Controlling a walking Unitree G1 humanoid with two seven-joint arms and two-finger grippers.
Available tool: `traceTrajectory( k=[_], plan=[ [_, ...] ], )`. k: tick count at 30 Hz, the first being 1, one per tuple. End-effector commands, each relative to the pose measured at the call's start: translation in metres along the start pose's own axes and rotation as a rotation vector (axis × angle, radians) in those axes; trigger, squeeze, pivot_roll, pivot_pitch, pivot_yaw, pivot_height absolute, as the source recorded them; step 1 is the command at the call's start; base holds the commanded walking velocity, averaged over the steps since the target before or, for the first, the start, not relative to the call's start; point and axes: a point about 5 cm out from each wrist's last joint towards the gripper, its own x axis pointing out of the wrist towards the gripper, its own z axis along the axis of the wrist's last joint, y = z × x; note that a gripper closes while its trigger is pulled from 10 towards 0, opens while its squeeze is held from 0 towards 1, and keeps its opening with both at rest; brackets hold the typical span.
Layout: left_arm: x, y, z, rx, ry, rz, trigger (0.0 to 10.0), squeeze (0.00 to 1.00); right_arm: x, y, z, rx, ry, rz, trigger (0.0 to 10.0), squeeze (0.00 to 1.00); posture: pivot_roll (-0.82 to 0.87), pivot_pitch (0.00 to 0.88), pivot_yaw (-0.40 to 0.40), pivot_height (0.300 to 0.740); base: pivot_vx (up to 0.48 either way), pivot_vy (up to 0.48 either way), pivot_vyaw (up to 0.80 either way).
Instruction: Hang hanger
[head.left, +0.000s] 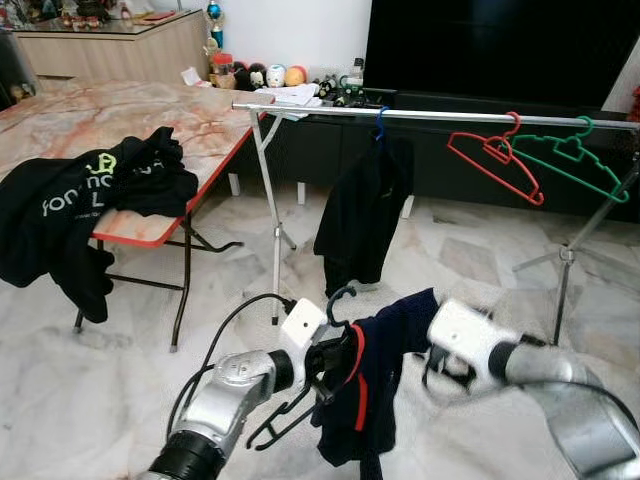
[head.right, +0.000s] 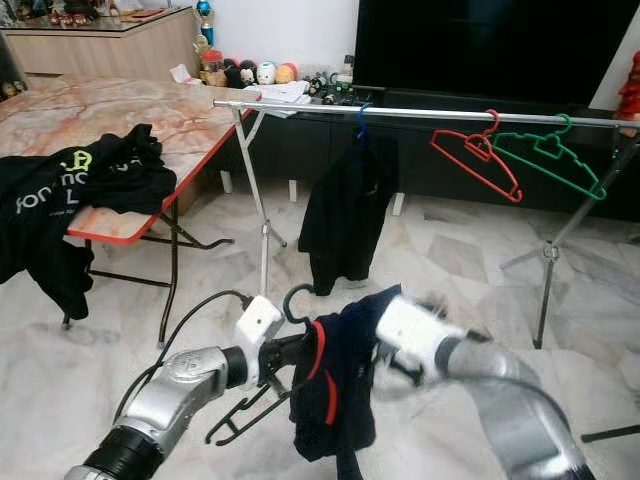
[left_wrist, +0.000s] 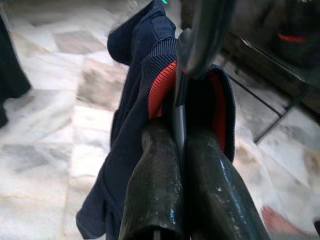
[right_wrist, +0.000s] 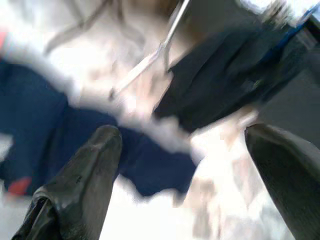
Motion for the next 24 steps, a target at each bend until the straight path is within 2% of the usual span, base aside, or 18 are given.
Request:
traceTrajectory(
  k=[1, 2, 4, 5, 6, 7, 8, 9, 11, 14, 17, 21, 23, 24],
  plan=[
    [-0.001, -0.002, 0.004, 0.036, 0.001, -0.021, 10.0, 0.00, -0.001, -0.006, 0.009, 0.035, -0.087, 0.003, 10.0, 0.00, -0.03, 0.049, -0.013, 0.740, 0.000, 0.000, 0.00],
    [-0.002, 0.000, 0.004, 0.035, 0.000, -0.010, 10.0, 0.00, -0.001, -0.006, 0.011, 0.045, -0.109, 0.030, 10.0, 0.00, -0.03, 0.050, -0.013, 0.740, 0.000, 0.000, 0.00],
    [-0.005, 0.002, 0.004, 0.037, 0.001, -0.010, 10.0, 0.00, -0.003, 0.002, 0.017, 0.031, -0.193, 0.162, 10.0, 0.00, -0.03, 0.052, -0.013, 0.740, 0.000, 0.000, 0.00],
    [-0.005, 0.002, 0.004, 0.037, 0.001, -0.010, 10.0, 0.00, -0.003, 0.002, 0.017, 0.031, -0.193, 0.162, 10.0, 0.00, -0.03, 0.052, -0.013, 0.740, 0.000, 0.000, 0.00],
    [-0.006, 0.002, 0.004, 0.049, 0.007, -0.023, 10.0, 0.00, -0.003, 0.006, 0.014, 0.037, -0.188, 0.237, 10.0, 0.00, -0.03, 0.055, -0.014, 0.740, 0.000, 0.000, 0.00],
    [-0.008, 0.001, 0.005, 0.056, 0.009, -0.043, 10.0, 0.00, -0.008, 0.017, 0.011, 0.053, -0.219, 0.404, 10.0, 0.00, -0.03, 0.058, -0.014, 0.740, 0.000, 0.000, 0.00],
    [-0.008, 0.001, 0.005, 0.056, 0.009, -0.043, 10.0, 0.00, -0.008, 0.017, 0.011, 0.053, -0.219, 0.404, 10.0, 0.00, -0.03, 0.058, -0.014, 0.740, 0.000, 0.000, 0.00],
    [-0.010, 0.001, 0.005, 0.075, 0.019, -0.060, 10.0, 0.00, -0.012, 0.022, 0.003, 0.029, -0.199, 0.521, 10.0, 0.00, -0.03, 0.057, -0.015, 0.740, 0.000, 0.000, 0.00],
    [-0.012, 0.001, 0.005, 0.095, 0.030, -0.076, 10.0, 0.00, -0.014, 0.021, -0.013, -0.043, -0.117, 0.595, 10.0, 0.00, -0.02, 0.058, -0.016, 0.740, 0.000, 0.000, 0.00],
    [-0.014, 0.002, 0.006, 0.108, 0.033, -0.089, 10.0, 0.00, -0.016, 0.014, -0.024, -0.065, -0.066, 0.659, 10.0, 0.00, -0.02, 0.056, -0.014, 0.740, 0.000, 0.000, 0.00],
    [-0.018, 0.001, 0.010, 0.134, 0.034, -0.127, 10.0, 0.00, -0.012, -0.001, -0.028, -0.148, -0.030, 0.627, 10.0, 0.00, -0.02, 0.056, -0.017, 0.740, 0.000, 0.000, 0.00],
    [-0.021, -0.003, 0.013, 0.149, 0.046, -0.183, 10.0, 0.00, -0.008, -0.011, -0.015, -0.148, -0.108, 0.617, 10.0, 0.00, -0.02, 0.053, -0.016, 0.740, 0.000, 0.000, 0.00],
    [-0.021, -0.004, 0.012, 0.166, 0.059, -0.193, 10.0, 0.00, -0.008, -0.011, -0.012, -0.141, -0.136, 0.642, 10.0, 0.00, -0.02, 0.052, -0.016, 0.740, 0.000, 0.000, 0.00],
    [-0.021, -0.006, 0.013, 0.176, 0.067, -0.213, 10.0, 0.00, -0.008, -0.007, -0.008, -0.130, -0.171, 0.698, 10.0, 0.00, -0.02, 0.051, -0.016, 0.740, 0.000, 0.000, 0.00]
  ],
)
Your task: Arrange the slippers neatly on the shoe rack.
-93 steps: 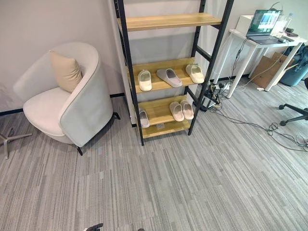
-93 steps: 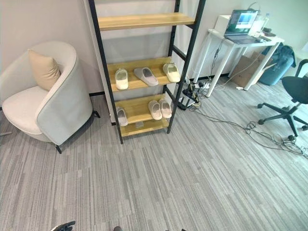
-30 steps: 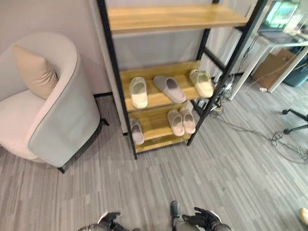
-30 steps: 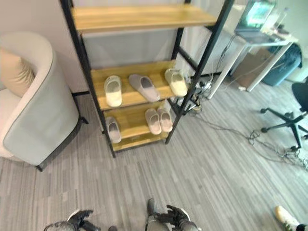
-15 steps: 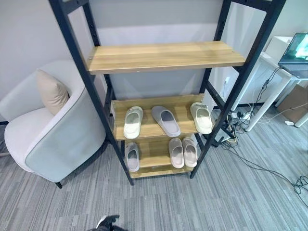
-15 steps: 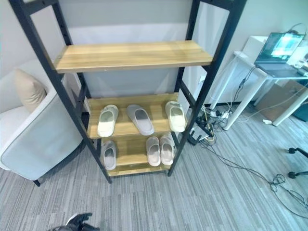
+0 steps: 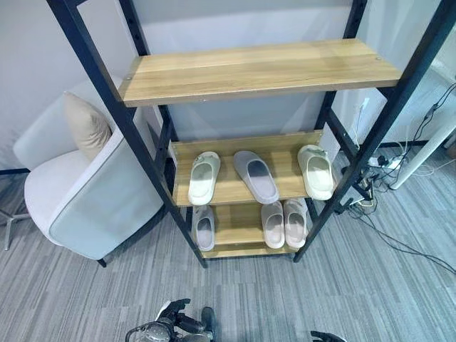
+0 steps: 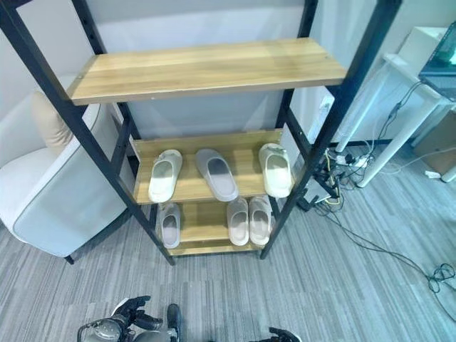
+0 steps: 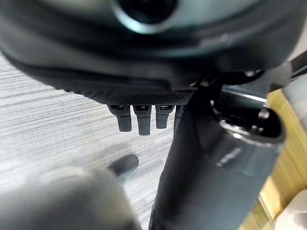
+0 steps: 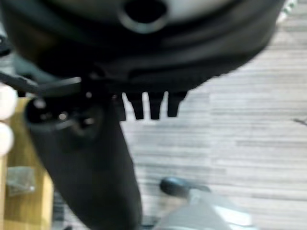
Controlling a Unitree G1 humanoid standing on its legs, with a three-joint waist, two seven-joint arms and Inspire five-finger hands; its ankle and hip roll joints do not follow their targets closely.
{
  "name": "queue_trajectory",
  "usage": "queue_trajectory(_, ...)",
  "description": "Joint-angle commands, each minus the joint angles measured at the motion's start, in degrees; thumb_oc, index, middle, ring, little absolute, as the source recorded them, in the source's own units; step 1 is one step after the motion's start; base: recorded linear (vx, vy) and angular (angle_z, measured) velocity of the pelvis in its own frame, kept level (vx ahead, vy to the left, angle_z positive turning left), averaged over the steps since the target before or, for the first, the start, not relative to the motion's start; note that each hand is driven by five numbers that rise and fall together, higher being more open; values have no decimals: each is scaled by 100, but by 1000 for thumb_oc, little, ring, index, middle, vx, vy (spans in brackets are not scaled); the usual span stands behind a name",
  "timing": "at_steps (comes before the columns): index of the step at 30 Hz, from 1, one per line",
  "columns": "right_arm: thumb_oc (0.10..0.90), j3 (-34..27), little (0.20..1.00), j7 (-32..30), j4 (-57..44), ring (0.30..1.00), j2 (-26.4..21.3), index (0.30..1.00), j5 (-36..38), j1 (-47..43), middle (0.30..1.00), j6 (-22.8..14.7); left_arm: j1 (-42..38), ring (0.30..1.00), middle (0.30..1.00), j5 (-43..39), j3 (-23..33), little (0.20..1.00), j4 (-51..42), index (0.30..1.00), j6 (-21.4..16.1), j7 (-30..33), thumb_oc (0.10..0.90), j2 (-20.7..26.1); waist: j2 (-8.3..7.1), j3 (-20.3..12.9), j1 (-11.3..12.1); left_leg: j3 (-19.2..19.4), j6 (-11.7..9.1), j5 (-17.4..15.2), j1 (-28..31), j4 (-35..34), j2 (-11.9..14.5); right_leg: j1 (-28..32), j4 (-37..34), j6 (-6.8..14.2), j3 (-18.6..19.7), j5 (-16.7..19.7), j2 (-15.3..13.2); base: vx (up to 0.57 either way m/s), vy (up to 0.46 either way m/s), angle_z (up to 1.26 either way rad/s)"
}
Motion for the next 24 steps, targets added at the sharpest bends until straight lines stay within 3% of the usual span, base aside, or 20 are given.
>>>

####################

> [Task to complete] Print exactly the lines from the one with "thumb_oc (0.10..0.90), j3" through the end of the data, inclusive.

> [Solution to this task]
  "columns": "right_arm: thumb_oc (0.10..0.90), j3 (-34..27), little (0.20..1.00), j7 (-32..30), j4 (-57..44), ring (0.30..1.00), j2 (-26.4..21.3), index (0.30..1.00), j5 (-36..38), j1 (-47..43), middle (0.30..1.00), j6 (-22.8..14.7); left_arm: j1 (-42..38), ring (0.30..1.00), middle (0.30..1.00), j5 (-43..39), j3 (-23..33), little (0.20..1.00), j4 (-51..42), index (0.30..1.00), j6 (-21.4..16.1), j7 (-30..33), thumb_oc (0.10..0.90), j2 (-20.7..26.1); waist: j2 (-8.3..7.1), j3 (-20.3..12.9), j1 (-11.3..12.1); left_leg: j3 (-19.2..19.4), j6 (-11.7..9.1), j5 (-17.4..15.2), j1 (-28..31), j4 (-35..34), j2 (-11.9..14.5); right_leg: j1 (-28..32), j4 (-37..34), j6 (-6.8..14.2), j3 (-18.6..19.7), j5 (-16.7..19.7), j2 (-15.3..13.2); base: vx (up to 0.57 either way m/s), vy (up to 0.46 either way m/s), angle_z (up to 1.26 either way rad/s)"
}
Motion for the next 24 steps, targets added at the sharpest bends until straight lines stay within 3% of the usual span, base aside, or 20 are given.
>>>

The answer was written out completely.